### [MATERIAL PROVIDED]
[Start of section]
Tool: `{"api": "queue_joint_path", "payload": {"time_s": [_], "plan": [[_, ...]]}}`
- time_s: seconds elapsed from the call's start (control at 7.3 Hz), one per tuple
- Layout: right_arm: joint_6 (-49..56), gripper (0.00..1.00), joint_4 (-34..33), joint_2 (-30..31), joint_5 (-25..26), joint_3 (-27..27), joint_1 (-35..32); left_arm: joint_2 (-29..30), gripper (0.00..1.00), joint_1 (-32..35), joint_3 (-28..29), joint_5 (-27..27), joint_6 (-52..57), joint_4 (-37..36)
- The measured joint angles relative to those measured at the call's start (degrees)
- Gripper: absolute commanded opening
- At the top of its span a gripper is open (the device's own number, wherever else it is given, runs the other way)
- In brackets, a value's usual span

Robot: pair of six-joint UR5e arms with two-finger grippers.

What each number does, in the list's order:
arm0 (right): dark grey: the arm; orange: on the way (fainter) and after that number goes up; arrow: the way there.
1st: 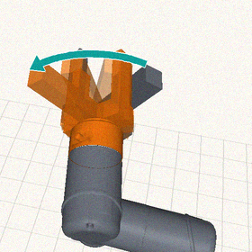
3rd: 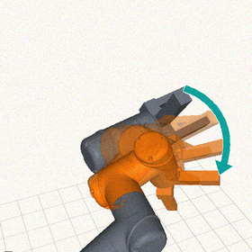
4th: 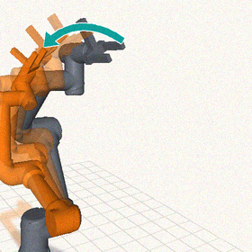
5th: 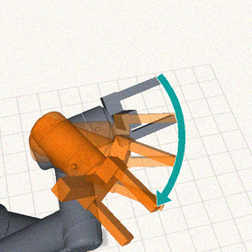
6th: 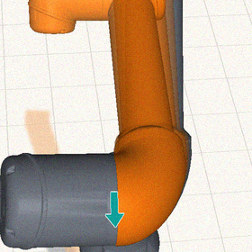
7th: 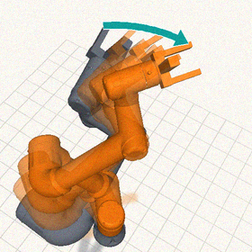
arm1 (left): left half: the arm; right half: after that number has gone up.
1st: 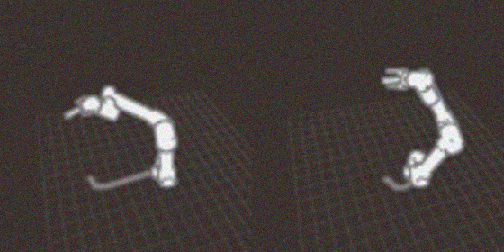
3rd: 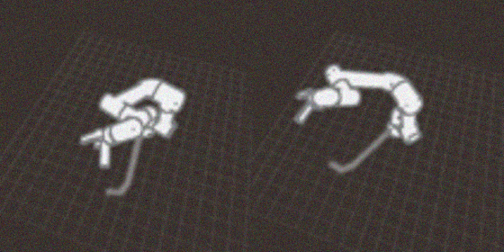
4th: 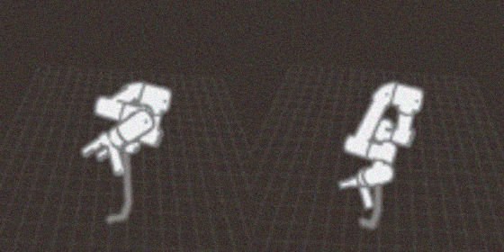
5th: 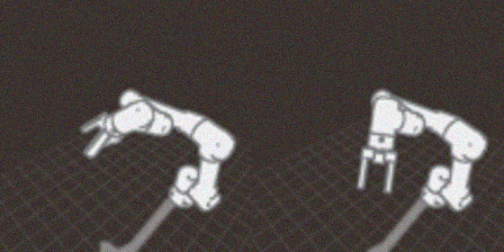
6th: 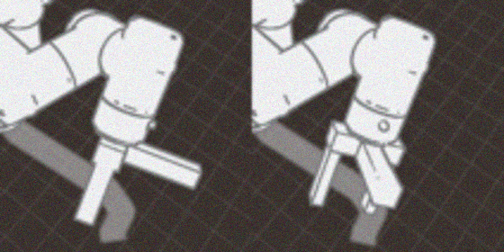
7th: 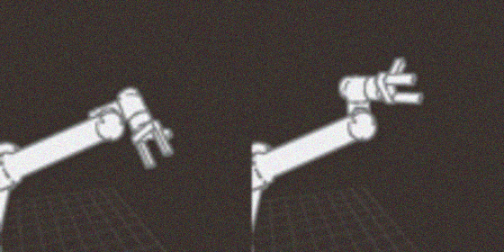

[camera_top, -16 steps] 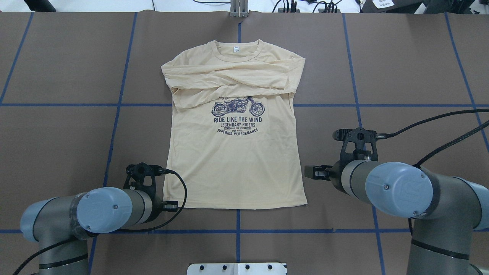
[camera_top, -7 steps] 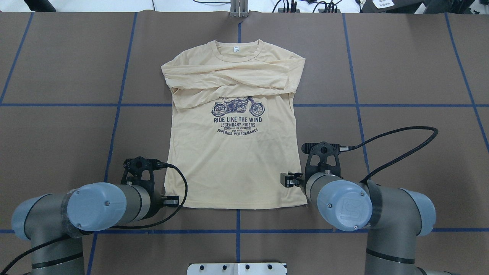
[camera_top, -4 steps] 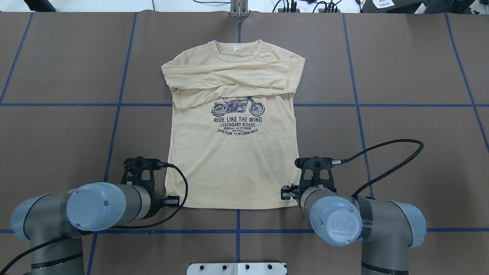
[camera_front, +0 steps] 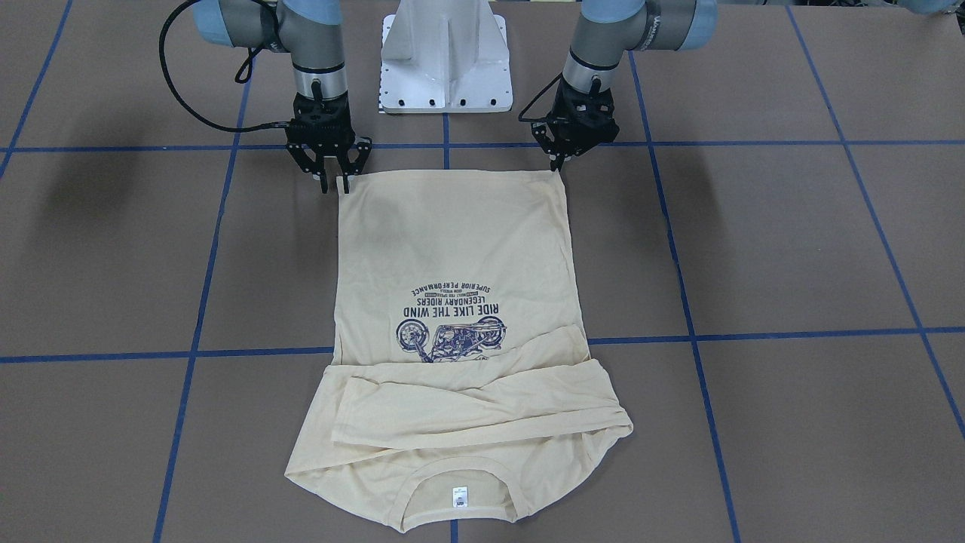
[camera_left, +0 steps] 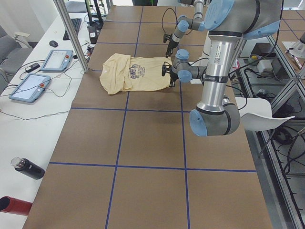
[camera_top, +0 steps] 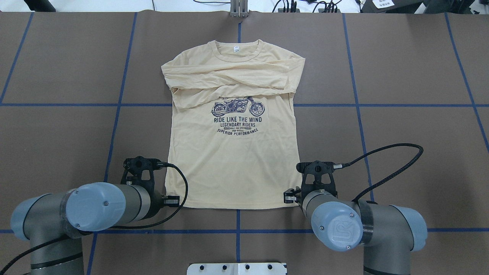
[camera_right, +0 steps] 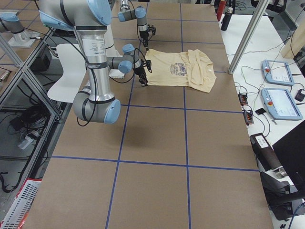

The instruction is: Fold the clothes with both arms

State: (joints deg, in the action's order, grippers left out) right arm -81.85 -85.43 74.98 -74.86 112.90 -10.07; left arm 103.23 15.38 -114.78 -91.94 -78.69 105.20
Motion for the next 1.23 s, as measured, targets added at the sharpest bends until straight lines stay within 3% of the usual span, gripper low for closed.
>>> {"api": "queue_joint_path", "payload": {"time_s": [1.1, 1.23], "plan": [[-1.4, 0.39, 0.0, 0.2, 1.8, 0.1, 1.9, 0.0, 0.00, 0.0, 0.0, 0.0, 0.0, 0.0], [-1.4, 0.34, 0.1, 0.2, 2.0, 0.1, 2.1, 0.0, 0.00, 0.0, 0.0, 0.0, 0.0, 0.0]]}}
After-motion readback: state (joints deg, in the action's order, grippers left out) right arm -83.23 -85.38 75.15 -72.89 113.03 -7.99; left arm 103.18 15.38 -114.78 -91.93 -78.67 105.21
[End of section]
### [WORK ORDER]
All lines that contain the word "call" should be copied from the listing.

### [THE COMPLETED TASK]
- time_s: seconds elapsed from the call's start (control at 7.3 Hz), one per tuple
- The measured joint angles relative to those measured at the call's start (degrees)

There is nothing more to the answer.